# Canada



## TheStickyIcky (Aug 5, 2012)

Anyone have any experience with the Canadian seed banks shipping to the US? Preferably with a good selection. I'd like to try some of the fast autos. Thanks.


----------



## Locked (Aug 5, 2012)

I think Hemp Depot is the only Canadian bank I hve ever used and I am not even positive they are in Canada. I don't think they dabble in Autos though.   I prefer to run quick regular photo strains from clone then go the auto route but that's just my opinion.


----------



## TheStickyIcky (Aug 5, 2012)

I run regular photo strains too. This is all about time. Trying to get a 65 day sprout to harvest before our season is up outdoors. Also just experimenting. I was only going the Canada route because of speed.
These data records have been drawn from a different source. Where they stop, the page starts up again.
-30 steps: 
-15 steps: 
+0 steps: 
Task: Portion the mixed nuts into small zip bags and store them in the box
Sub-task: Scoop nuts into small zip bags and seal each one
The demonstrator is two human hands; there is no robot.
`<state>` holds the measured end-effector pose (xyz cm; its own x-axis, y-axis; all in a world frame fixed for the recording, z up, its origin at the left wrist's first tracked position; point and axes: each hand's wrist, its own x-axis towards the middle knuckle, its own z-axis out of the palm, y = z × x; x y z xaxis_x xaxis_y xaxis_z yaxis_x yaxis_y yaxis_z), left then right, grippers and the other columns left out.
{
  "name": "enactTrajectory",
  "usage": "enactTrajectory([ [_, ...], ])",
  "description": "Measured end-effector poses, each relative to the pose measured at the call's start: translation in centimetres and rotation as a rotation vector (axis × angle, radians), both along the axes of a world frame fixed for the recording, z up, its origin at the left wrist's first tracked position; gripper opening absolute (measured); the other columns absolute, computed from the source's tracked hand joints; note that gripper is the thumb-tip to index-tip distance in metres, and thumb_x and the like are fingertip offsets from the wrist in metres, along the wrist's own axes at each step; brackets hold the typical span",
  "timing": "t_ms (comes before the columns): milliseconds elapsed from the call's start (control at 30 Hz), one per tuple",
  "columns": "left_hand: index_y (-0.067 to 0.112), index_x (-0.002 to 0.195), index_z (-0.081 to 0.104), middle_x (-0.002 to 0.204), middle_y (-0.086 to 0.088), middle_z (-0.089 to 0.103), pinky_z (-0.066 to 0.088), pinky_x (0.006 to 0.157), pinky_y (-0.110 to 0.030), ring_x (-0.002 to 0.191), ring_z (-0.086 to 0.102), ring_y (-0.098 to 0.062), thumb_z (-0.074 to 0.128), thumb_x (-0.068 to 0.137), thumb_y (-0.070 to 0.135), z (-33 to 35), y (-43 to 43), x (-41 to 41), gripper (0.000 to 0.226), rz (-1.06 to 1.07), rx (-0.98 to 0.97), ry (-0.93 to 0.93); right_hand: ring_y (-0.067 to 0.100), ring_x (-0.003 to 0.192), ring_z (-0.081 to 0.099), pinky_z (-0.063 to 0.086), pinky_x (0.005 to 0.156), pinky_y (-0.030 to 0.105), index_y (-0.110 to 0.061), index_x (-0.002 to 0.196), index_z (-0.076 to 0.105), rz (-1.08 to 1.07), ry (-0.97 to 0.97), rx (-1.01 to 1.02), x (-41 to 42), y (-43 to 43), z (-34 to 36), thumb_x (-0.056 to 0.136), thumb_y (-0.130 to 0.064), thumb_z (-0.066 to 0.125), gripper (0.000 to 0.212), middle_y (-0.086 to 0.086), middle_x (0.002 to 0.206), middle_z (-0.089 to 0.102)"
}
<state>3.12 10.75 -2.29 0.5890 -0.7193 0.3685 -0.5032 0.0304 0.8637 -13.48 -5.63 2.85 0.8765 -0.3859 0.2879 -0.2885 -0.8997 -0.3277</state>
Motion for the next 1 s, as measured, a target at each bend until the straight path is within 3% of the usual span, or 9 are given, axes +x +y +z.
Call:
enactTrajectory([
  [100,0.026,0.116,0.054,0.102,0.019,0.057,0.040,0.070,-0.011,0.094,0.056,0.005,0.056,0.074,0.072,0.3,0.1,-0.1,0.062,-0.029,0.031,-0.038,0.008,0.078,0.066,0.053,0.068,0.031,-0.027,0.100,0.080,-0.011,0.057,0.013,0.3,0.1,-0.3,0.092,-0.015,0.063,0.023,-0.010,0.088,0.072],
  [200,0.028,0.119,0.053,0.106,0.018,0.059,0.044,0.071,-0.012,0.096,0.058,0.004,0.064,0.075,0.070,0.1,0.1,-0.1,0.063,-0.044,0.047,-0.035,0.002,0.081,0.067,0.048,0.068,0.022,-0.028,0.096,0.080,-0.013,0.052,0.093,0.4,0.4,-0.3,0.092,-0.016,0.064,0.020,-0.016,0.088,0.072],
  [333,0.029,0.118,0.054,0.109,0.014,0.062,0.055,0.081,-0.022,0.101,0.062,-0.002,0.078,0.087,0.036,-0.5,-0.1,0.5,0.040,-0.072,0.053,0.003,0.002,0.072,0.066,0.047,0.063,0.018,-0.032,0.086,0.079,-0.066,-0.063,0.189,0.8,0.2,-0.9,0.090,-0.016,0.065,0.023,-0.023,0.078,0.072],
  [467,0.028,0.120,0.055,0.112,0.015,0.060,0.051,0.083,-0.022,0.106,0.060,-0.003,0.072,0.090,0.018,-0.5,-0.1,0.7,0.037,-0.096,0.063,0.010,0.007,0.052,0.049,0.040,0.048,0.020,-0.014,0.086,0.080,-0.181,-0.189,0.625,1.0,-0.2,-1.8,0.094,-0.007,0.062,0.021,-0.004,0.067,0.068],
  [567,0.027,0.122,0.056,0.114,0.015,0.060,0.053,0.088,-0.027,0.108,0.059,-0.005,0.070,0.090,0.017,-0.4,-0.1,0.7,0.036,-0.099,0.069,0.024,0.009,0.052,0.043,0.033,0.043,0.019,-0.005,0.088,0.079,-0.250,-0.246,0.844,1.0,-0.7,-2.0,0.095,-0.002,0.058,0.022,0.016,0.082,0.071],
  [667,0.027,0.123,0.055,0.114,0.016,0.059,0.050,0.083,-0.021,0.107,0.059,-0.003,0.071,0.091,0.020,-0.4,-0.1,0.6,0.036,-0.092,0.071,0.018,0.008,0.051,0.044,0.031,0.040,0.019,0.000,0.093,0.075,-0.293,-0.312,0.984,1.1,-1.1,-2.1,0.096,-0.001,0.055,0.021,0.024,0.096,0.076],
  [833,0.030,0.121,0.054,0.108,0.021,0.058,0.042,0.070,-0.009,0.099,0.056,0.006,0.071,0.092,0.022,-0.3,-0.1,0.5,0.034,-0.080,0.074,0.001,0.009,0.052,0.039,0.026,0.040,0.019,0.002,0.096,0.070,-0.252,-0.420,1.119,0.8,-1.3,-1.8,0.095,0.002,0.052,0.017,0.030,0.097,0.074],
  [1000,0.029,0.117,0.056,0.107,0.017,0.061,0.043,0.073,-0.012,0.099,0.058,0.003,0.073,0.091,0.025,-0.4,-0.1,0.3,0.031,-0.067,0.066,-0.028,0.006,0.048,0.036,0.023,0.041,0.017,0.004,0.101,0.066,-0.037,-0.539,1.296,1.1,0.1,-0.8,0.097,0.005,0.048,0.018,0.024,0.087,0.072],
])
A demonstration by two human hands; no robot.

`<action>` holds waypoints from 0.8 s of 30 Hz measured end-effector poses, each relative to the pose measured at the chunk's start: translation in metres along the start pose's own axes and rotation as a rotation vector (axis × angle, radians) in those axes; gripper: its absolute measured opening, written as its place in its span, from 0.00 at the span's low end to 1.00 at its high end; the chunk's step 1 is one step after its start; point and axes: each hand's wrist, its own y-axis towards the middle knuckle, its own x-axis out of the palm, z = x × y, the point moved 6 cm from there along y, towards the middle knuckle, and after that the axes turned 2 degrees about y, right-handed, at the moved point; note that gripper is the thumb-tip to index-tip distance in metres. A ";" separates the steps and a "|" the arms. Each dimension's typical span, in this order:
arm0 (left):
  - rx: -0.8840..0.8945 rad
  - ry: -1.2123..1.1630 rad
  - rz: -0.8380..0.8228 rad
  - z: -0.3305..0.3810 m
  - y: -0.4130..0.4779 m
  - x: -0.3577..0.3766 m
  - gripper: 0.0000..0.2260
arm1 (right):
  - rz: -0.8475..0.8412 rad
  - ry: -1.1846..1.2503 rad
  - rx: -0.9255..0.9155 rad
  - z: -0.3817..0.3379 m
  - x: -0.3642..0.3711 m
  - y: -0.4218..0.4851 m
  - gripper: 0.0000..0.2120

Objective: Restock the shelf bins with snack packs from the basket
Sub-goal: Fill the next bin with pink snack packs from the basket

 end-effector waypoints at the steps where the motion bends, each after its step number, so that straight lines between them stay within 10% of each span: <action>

A friend purchased from attitude with excellent results. Just trying to expedite.


----------



## Locked (Aug 5, 2012)

TheStickyIcky said:
			
		

> I run regular photo strains too. This is all about time. Trying to get a 65 day sprout to harvest before our season is up outdoors. Also just experimenting. I was only going the Canada route because of speed. A friend purchased from attitude with excellent results. Just trying to expedite.




Gotcha....I believe Herbies is quick and has great deals on auto beans.

   herbiesheadshop.com/


----------